You’ll note that the Governor goes out of his way to classify correctional carriers and other sectors. Notably absent? Healthcare workers – one of the single most important possible classifications to track.

It has always been in the public’s best interest to ensure that all healthcare workers are tested, yet proposals to do so have been unceremoniously shown the door like a drunken Uncle on New Year’s Eve.

We’re required to get flu shots each year, among other things.

We mandated that non-emergency patients be tested, yet did not conduct a baseline safety test to benchmark how many of the healthcare workers helping them might be carrying the virus.

Knowing how many healthcare workers have the virus would give us insight into the behavior leading to getting it. After all, healthcare workers are presumed to be the most cautious and educated about this sort of public health hazard. Their infection rate leads to immediate recognition of how well what we’re doing is working.

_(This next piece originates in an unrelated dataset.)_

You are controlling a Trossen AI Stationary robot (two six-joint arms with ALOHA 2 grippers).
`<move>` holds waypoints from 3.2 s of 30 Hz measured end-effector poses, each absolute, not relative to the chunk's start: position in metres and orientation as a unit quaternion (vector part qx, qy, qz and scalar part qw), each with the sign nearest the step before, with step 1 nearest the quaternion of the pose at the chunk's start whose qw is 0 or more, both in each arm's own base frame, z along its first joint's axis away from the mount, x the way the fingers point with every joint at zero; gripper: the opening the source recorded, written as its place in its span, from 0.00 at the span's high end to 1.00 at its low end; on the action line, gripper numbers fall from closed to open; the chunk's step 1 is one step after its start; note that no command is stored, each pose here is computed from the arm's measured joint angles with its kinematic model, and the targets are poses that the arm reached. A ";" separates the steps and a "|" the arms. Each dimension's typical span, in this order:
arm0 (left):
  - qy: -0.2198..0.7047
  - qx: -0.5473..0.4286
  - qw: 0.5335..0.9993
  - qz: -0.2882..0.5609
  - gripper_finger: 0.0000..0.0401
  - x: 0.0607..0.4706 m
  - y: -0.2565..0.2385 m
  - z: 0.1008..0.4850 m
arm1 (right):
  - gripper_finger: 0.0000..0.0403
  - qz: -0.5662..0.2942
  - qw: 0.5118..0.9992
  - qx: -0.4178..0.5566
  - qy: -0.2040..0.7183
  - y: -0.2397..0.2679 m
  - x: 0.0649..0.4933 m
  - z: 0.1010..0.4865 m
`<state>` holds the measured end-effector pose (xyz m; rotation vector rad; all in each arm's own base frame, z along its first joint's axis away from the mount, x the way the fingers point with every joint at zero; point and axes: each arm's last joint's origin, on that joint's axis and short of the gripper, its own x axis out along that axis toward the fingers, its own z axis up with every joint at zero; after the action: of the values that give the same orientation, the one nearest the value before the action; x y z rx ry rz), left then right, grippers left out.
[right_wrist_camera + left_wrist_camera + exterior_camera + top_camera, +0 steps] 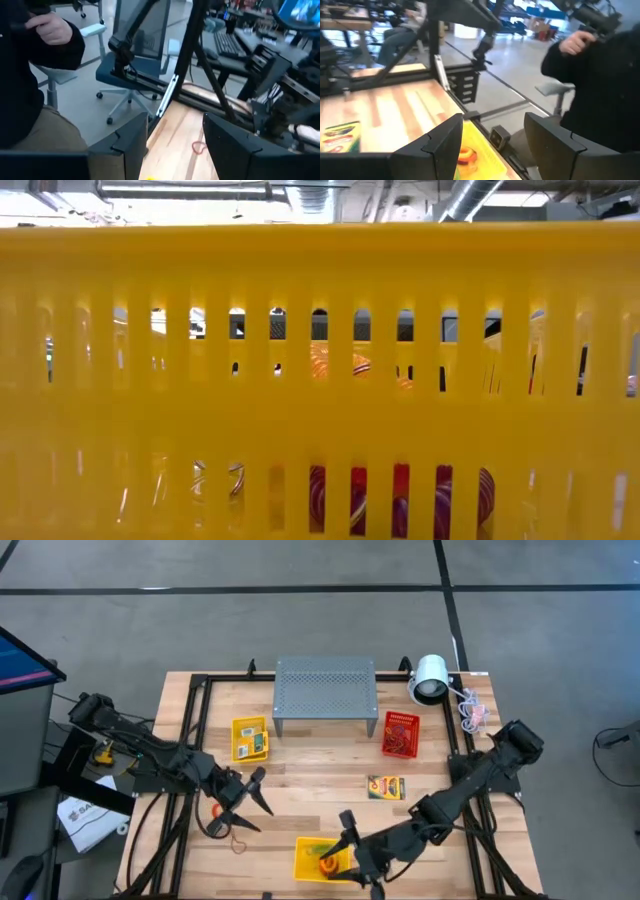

When I point this out to people, they get that recognizable and confused, puzzled look on their faces, the one that immediately indicates that they assumed that sort of thing had happened.

It hasn’t.

This kind of question falls under “public safety and worker safety” guidelines, so I of course am unconcerned about asking such a reasonable question publicly. I’ve asked it at least 500 times in the last two months.

I’m still asking.

It’s the right thing to do, even at this late date.